◆ **Extracted information**

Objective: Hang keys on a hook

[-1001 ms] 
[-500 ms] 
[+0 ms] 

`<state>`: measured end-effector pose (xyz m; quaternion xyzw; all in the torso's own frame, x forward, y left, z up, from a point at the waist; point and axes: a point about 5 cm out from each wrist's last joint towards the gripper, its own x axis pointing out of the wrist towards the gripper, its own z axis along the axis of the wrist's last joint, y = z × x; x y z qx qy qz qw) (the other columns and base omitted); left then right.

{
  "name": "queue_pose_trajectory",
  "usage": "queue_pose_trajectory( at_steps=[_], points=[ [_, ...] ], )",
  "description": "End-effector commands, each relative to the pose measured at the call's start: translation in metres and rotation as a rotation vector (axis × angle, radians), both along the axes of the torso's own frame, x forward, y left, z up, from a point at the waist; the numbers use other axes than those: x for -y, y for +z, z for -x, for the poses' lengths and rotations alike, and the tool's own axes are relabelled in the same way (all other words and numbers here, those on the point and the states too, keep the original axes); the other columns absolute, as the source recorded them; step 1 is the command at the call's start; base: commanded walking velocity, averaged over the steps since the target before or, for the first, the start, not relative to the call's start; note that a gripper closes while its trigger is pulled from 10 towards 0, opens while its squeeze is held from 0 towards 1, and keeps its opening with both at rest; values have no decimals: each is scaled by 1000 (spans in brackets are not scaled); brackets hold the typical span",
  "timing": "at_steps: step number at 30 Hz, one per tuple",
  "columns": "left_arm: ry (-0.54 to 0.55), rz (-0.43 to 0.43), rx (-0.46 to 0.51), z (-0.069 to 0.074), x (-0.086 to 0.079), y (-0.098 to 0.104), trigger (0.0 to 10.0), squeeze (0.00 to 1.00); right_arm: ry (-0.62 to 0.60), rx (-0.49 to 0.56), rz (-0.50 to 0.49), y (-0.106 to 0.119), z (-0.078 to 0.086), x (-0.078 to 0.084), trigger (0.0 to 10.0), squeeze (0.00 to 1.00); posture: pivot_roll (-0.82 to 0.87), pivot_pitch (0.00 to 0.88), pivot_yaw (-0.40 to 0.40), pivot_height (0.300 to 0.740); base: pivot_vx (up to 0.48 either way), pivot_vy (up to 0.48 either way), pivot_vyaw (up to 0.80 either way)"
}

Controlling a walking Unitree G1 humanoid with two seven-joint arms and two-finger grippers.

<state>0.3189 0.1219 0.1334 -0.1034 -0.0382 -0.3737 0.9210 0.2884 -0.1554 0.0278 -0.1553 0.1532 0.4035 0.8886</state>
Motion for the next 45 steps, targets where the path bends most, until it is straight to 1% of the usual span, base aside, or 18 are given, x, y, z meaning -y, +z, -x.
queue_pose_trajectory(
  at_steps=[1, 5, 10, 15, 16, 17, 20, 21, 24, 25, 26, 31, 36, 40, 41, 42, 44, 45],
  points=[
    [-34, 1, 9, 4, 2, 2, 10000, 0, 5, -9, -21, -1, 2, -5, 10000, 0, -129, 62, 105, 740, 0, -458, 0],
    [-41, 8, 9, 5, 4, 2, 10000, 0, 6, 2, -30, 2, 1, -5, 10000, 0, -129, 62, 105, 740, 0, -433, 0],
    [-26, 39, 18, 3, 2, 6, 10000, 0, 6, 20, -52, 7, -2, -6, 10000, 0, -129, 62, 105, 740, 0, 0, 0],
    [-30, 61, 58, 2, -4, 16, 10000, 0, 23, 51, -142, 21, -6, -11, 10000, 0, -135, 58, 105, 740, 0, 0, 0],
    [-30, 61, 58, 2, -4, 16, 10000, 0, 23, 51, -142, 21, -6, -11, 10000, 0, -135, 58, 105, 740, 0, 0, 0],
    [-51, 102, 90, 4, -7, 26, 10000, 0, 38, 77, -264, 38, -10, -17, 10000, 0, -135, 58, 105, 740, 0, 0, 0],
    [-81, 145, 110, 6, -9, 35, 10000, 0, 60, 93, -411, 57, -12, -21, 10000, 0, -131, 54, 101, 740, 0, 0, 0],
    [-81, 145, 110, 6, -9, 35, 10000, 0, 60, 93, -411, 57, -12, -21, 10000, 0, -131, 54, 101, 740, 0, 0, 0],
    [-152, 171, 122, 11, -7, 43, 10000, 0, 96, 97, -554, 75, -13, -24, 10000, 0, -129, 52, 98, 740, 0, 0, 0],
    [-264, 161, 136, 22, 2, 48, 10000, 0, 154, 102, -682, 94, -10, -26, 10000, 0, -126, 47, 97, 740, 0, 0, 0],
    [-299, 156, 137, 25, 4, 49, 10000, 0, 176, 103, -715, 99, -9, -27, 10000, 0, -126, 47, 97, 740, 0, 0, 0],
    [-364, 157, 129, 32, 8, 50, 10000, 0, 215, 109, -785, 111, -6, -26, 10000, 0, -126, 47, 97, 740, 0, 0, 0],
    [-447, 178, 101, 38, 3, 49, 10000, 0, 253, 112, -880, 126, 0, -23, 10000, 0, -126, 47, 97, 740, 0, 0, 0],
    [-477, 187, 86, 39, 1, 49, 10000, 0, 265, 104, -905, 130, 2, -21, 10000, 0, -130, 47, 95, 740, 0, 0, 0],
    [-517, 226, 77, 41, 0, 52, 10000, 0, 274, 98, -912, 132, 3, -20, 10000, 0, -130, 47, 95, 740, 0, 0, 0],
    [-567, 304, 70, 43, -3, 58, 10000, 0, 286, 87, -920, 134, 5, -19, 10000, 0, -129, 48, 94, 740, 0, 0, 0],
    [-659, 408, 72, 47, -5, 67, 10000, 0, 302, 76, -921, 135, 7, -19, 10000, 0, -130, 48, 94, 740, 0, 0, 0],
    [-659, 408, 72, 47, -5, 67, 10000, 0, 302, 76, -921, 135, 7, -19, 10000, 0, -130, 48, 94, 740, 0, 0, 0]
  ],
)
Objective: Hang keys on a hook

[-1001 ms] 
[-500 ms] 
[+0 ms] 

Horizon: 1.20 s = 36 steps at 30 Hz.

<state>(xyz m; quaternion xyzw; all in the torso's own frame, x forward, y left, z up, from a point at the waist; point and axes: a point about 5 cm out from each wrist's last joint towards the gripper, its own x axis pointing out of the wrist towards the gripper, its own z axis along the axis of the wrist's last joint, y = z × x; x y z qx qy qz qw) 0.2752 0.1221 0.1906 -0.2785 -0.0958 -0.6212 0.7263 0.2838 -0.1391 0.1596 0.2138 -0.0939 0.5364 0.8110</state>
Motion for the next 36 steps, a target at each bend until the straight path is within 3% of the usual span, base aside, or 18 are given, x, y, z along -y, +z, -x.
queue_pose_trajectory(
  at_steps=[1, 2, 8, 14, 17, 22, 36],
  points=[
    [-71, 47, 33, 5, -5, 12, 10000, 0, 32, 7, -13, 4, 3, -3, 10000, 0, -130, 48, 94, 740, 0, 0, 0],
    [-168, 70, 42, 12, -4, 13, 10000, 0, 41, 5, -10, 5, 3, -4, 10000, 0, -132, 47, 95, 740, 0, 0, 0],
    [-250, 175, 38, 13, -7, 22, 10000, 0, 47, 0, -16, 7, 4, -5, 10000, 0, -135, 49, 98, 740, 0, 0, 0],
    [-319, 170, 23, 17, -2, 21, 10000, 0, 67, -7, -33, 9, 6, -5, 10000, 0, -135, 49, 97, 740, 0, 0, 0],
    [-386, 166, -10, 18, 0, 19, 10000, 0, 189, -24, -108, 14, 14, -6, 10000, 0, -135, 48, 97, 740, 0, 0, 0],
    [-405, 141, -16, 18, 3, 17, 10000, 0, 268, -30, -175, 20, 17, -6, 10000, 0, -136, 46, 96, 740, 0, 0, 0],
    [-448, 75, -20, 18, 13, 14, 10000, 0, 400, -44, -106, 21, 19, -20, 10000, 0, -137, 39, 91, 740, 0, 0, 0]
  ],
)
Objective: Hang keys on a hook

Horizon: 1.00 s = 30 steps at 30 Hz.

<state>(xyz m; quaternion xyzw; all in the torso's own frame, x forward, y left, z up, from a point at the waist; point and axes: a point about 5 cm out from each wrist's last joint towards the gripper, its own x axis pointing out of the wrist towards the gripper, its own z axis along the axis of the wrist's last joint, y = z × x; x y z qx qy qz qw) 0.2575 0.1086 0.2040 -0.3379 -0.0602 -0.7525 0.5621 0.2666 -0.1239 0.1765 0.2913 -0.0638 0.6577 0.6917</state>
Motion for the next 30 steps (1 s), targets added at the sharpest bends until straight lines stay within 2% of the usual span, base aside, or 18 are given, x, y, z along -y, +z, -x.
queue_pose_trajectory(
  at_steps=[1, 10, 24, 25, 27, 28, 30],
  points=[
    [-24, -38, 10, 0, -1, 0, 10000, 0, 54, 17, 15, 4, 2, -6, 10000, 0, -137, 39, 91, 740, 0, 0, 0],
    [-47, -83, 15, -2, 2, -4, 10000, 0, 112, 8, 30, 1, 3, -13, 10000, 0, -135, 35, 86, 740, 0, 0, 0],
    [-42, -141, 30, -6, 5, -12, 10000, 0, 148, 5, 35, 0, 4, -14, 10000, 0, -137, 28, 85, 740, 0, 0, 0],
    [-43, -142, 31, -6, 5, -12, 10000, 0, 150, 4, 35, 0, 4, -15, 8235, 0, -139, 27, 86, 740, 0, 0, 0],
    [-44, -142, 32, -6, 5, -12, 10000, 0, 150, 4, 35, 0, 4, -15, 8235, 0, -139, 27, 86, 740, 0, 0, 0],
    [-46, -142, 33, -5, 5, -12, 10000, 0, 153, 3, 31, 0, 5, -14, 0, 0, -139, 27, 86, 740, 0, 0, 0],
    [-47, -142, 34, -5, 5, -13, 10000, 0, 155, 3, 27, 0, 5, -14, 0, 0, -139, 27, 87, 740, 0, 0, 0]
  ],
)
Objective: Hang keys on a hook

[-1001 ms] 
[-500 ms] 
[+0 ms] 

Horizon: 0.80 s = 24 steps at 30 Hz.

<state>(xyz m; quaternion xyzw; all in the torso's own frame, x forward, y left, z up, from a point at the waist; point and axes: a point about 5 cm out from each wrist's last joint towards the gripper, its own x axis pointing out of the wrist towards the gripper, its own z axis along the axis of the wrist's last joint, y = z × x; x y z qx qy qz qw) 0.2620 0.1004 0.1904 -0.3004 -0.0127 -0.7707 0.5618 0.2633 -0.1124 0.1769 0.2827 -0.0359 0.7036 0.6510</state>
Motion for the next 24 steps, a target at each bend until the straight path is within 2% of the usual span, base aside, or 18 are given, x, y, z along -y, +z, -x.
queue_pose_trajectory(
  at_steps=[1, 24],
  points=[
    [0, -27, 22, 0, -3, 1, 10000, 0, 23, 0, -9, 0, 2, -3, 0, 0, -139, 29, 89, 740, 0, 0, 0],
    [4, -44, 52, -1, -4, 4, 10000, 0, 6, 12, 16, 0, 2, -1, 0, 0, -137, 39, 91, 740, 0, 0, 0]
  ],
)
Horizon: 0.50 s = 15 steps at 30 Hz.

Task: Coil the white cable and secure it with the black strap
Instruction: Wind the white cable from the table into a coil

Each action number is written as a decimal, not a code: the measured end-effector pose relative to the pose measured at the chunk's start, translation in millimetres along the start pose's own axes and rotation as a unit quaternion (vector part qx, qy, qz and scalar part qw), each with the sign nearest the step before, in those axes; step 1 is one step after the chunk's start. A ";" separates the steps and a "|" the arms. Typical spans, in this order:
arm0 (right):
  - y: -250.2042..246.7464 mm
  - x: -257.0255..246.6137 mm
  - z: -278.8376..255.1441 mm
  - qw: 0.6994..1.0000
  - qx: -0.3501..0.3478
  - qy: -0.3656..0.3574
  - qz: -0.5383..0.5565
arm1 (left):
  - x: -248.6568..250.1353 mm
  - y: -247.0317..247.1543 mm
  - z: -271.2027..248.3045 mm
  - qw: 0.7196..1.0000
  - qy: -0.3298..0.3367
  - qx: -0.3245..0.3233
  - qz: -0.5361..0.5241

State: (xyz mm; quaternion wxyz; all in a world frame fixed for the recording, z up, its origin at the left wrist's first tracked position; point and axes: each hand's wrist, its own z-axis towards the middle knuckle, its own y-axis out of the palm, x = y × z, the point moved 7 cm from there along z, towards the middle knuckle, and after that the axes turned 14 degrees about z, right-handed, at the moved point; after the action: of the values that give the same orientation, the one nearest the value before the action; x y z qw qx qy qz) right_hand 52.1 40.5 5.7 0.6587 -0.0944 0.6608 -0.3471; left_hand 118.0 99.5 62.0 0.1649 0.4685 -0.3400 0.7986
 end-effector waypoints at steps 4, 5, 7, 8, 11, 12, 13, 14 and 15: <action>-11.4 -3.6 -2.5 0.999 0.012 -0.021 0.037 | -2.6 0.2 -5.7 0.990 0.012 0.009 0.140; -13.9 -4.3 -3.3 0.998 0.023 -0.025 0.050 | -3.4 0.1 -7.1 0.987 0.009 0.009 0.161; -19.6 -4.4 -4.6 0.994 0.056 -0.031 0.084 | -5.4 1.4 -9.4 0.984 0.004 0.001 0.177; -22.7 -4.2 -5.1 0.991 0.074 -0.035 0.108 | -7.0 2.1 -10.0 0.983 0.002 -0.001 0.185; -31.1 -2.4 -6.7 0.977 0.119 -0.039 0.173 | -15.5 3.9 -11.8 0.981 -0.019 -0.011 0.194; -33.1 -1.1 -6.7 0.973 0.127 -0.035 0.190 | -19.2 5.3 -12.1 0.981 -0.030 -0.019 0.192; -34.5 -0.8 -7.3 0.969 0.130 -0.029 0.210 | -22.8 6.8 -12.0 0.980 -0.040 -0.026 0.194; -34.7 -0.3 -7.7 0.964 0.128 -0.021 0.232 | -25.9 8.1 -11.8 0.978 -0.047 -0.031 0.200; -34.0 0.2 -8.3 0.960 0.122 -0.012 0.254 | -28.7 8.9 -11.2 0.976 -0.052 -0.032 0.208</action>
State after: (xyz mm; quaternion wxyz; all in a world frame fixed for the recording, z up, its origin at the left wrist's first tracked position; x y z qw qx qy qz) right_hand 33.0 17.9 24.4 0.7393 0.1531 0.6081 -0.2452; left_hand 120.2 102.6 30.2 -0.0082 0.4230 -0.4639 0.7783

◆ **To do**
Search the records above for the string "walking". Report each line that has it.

◆ **Answer for the task**
  "description": "End-effector commands, each relative to the pose measured at the call's start: translation in metres and rotation as a rotation vector (axis × angle, radians), both along the axes of the torso's own frame, x forward, y left, z up, from a point at the waist; the numbers use other axes than those: x for -y, y for +z, z for -x, for the poses' lengths and rotations alike, and the tool's own axes are relabelled in the same way (all other words and numbers here, those on the point and the states too, keep the original axes); the other columns absolute, as the source recorded them; step 1 is the command at the call's start; base: commanded walking velocity, averaged over the steps since the target before or, for the first, the start, not relative to the call's start; note that a gripper closes while its trigger is pulled from 10 towards 0, opens while its squeeze is held from 0 towards 1, and keeps its opening with both at rest; values have no decimals: each is scaled by 1000 (spans in brackets are not scaled); brackets hold the typical span",
Controlling a walking Unitree G1 humanoid with two seven-joint arms and two-finger grippers.

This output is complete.